To avoid these contortions we need to make our models more sophisticated as we add new data so that they can keep up with the complexities of the data generating process that we can resolve. This might mean, for example, introducing non-linear terms, adding group-wise variability to some parameters, modeling contamination of the data generating process, and more.
That said, it’s usually not clear what kind of complexities we might encounter as we add new data, and hence how to update a model to scale more effectively. Fortunately there are a few techniques that can help identify potential issues without blowing out all of your
computational resources.
Instead of running with one small test data set, for instance, we might run with multiple small test data sets. Does constructing posterior inferences from each data set take the same amount of time to process, or do some data sets take anomalously longer than the others? Do the posterior inferences from each fit agree with each other? Any discrepancies can help identify heterogeneities and idiosyncratic behaviors that might have to be modeled.
When considering larger data sets, it can be helpful to incorporate data incrementally instead of just jumping to the full data all at once. These smaller data sets are faster to fit and allow us to study the computational scaling directly. Does the computational cost grow consistently with each increment? Sudden jumps in computation often indicate that the newly added data isn’t well-fit by the existing model.

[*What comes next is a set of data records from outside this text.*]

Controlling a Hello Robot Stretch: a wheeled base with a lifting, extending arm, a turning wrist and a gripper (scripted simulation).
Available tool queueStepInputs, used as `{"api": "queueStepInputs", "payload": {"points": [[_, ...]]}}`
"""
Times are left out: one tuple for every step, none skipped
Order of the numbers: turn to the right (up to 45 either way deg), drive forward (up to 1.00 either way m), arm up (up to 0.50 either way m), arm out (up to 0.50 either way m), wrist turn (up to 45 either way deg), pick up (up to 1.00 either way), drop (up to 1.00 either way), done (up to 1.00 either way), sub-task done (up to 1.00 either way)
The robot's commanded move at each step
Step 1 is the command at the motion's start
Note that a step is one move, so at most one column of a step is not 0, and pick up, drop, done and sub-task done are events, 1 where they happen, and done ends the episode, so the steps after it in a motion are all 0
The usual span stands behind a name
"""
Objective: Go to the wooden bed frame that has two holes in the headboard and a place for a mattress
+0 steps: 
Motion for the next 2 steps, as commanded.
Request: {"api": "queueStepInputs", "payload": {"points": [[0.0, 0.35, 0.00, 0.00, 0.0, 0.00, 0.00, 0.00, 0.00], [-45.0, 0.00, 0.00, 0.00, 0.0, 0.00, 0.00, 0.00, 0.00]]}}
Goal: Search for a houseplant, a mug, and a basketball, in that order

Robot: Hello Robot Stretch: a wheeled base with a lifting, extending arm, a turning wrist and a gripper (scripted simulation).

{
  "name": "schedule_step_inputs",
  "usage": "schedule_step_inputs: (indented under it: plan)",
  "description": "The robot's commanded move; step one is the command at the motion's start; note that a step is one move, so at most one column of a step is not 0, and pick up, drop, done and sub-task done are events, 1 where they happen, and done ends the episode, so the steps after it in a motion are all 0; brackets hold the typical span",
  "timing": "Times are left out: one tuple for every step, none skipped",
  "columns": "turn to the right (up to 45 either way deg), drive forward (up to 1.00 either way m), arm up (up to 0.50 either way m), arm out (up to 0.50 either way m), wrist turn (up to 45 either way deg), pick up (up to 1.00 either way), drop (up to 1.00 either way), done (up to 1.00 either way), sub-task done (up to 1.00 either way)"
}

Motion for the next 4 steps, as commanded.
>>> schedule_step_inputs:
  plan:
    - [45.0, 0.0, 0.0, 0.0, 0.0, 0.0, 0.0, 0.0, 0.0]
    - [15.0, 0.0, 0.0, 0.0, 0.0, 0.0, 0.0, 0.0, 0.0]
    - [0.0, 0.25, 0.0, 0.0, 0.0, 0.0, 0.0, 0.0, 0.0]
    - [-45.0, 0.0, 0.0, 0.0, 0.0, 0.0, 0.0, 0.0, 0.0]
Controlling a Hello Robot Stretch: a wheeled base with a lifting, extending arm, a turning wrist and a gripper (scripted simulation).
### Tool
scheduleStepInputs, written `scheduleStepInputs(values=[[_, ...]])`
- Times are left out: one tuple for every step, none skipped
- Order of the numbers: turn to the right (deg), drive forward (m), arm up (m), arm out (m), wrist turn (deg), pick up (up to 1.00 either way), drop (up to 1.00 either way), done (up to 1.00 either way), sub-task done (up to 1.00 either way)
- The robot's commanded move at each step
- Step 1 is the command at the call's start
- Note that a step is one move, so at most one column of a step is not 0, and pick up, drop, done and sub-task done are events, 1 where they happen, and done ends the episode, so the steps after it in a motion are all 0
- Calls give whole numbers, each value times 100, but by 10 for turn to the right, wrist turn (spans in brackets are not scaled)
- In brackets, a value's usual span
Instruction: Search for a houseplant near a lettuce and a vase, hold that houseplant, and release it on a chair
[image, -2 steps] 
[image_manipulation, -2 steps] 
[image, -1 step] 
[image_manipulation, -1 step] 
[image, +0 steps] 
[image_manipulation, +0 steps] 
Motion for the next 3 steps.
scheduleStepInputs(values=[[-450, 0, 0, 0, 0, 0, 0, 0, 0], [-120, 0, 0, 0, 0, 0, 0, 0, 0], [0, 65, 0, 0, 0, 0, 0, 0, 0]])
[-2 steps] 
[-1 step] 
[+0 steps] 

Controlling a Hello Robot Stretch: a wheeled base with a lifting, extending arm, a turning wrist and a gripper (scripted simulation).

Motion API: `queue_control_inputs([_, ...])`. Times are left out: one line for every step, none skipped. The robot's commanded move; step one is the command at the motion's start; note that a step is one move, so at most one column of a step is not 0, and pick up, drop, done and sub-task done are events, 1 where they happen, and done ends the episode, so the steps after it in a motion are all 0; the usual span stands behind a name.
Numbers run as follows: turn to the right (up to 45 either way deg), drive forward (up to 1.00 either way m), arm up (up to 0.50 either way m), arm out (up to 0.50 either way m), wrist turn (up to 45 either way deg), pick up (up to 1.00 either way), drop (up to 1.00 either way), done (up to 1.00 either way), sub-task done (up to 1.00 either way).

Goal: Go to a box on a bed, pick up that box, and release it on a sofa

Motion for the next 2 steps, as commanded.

Another thing to look out for is the adaptation of the Hamiltonian Monte Carlo sampler. If the posterior geometry is bad enough, or even if some of the Markov chains are initialized in especially problematic neighborhoods, then the adaption of the step size and inverse metric during warmup can go off the rails. In particular, if the step size in a Markov chain is adapted to extremely small values then each numerical trajectories will explore poorly and add little to no information that might improve the adaptation. This results in a vicious cycle where that Markov chain basically just stalls while burning all the available compute.
Waiting days for a run to finish, only to see failed adaptation of the Hamiltonian Monte Carlo sampler, can be pretty demoralizing. Adding data in increments can help catch adaptation problems faster. So too can keeping an eye on the adaptation status during the run, when possible.
Adaptation problems can often be resolved by improving the model, but sometimes the most productive approach is to engineer custom Markov chain initializations to avoid problematic tail behaviors and ease the burden on the adaptation procedure. This can be helpful, for example, when more extreme model configurations make parts of the model numerically unstable.